0

I have a EBCDIC file from which i extracted images. However, there is some data on the images which is key source in identifying my transactions. Assume that i have an image as "stackoverflow logo" stored under name "img1.jpg" on my desktop and when i read it using the following code, it works

String inputImage = "C:\\Desktop\\img1.jpg";
File imageFile = new File(inputImage);
BufferedImage image1 = ImageIO.read(imageFile);
System.out.println(image1);

However, when i attempt the same with an image decoded from EBCDIC conversion, it returns null.

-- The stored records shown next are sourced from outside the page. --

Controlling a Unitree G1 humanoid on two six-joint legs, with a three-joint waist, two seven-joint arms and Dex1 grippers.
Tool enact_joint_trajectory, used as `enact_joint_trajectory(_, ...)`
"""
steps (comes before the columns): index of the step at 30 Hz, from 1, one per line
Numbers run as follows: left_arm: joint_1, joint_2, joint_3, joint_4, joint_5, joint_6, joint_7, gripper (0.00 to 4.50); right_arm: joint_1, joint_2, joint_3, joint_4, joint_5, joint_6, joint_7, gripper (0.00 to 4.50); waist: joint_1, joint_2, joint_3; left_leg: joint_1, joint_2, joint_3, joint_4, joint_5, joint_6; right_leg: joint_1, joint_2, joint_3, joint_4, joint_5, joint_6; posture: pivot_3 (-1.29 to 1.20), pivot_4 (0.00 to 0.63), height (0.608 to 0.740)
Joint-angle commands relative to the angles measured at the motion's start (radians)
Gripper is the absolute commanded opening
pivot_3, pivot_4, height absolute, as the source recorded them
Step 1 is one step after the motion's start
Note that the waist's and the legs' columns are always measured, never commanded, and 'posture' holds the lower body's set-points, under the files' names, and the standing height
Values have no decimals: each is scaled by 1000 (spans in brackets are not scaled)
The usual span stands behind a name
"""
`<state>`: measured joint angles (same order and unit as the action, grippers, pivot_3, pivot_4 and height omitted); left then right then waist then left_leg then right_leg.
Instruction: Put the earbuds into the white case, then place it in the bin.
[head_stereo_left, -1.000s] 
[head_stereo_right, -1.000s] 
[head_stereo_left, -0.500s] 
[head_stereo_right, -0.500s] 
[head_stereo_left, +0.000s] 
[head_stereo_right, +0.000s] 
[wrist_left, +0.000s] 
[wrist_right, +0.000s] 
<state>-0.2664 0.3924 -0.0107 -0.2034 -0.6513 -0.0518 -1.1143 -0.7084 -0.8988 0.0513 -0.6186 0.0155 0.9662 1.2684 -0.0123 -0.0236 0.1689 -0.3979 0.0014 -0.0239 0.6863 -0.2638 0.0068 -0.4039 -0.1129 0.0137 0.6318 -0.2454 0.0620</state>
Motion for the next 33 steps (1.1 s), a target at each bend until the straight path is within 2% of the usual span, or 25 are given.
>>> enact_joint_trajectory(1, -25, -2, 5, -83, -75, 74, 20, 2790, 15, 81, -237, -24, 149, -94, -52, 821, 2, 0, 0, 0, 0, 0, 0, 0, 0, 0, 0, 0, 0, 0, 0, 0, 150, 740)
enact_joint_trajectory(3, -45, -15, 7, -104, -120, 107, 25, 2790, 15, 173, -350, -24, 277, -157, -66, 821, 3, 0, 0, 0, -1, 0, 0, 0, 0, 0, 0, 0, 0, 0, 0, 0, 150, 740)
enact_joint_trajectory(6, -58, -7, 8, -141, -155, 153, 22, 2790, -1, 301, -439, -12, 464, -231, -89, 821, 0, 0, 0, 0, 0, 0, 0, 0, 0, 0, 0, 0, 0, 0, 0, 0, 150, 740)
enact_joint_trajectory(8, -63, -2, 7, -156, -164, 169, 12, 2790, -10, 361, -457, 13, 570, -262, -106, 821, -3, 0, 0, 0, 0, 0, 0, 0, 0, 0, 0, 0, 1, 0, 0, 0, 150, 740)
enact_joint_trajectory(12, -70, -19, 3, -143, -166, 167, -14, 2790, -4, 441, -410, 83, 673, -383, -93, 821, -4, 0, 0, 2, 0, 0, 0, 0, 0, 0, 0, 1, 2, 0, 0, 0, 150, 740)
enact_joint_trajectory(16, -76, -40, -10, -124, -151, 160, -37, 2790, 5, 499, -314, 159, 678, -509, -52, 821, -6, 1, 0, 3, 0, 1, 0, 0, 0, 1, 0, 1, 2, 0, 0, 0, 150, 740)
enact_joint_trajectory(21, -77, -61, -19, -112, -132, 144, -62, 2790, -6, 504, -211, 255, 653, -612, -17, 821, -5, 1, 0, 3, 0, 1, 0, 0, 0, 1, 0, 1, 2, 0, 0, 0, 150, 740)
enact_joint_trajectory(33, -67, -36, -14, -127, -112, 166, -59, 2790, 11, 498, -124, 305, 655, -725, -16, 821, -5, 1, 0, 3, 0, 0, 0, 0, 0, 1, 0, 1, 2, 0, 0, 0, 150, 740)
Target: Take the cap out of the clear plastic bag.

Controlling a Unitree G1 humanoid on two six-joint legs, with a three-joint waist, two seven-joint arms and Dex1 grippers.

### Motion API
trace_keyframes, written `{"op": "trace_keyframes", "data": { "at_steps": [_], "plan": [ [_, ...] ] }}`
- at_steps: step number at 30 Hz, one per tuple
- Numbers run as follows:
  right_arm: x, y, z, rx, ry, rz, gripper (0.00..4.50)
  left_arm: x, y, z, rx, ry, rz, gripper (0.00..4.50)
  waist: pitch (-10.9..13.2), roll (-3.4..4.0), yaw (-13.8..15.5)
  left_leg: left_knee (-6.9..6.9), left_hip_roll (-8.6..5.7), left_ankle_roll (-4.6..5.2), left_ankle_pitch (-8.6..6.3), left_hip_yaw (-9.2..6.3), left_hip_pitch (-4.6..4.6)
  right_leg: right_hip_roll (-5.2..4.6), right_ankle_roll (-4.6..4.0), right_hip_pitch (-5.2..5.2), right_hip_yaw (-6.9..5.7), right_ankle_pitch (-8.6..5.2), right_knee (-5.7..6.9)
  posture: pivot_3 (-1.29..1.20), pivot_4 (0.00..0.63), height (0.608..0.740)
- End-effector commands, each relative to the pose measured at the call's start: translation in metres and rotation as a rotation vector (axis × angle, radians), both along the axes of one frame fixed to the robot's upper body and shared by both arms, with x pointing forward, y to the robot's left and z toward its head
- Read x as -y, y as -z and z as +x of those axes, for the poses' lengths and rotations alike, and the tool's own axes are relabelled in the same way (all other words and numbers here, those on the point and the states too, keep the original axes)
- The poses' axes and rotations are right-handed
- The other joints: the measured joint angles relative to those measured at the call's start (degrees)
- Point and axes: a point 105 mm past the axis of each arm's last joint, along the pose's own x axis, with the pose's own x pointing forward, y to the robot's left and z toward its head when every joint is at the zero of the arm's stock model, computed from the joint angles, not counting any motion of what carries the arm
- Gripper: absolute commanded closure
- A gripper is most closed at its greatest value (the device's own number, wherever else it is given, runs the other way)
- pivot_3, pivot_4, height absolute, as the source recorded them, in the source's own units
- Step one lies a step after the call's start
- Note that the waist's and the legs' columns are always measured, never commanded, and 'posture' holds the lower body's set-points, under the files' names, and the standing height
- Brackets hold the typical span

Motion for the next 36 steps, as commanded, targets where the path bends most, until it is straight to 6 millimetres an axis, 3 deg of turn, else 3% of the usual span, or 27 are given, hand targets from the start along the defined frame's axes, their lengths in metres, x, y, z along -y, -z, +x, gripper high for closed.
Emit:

The difference i observed is that there is no color associated in the decoded image. Is there any way to read these images and retrieve the text on the image. Following is not the exact image which i am working on, but just to give an idea i am sharing a sample from internet. Note: The image am working on looks like a Scanned image (Grayscale) Example: enter image description here

Also, I observed that if i open the decode file and do a screen capture via snipping tool and store it as jpg file (which already is jpg) and read it, system is reading that file. not sure where is the issue, is it compression or color coding or format.

  • 3
    What is an EBCDIC file for you and how did you extract an image from it? From what I understand EBCDIC is a text encoding, alternative to ASCII https://en.wikipedia.org/wiki/EBCDIC – Joni Aug 11 '20 at 18:47
  • EBCDIC is a text formatting. Images are stored in binary format. These are totally different formats. What makes you think the file is in EBCDIC formatting? – NomadMaker Aug 11 '20 at 18:50
  • @NomadMaker the file which i receive is encoded under EBCDIC format which has both text and binary content. Text is kind of metadata of the binary image. this is actual a file which contains image of a cheque and its related data. I did extract both of them separately. – Codester2020 Aug 11 '20 at 18:57
  • Standard Java implementation don't have support for the EBCDIC character set, so if the text embedded in the image data is EBCDIC, Java cannot decode it, and simply ignores it, leaving the decoded `BufferedImage` without properties. --- You can always do OCR scanning of the image to get the text in the image itself. – Andreas Aug 11 '20 at 19:22
  • @Andreas but the data which i receive is from external vendor and we don't have control over their process. All we have is the image shared in the encrypted file in Cp037 encoding. Looks like am out of option here then. thank you – Codester2020 Aug 11 '20 at 19:30
  • *"Looks like am out of option"* Seems you didn't read my comment in full, so let me repeat in bold so you can see it: **You can always do OCR scanning.** – Andreas Aug 11 '20 at 19:31
  • You said you have been able to extract the images though? What is the file format of the image? – Joni Aug 11 '20 at 19:31
  • @Joni TIFF format and i am using jai.codec library for decoding. – Codester2020 Aug 11 '20 at 22:04
  • TIFF images have been a problem in the past and I don't know what the current state is. According https://stackoverflow.com/questions/1954685/cant-read-and-write-a-tiff-image-file-using-java-imageio-standard-library the standard Java distribution supports TIFF since Java 9, so you don't need jai.codec if you have a modern Java version. Have you given it a try, or are you stuck with Java 8 or older? – Joni Aug 11 '20 at 22:12
  • @Joni yes working with Java 8. I reached out to my Infra team for update, hope i would get it. – Codester2020 Aug 11 '20 at 23:55
  • @Andreas thank you, am trying OCR or Tess4j but it would take another 2 days for me to get full system access. – Codester2020 Aug 11 '20 at 23:56

1 Answers1

0

Thank you everyone. I used Tess4j to decode the TIFF image. Unfortunately the information i was looking for isn't available in the decoded text. But, done with the POC. used the following library and added eng.traineddata in the folder where images exist

import net.sourceforge.tess4j.*;
String inputImage = "C:\\Desktop\\img1.tiff";
File imageFile = new File(inputImage);
ITesseract imageRead = new Tesseract();
imageRead.setDataPath("C:\\Desktop\\");
imageRead.setLanguage("eng");
String imageText = imageRead.doOCR(imageFile);
System.out.println(imageText);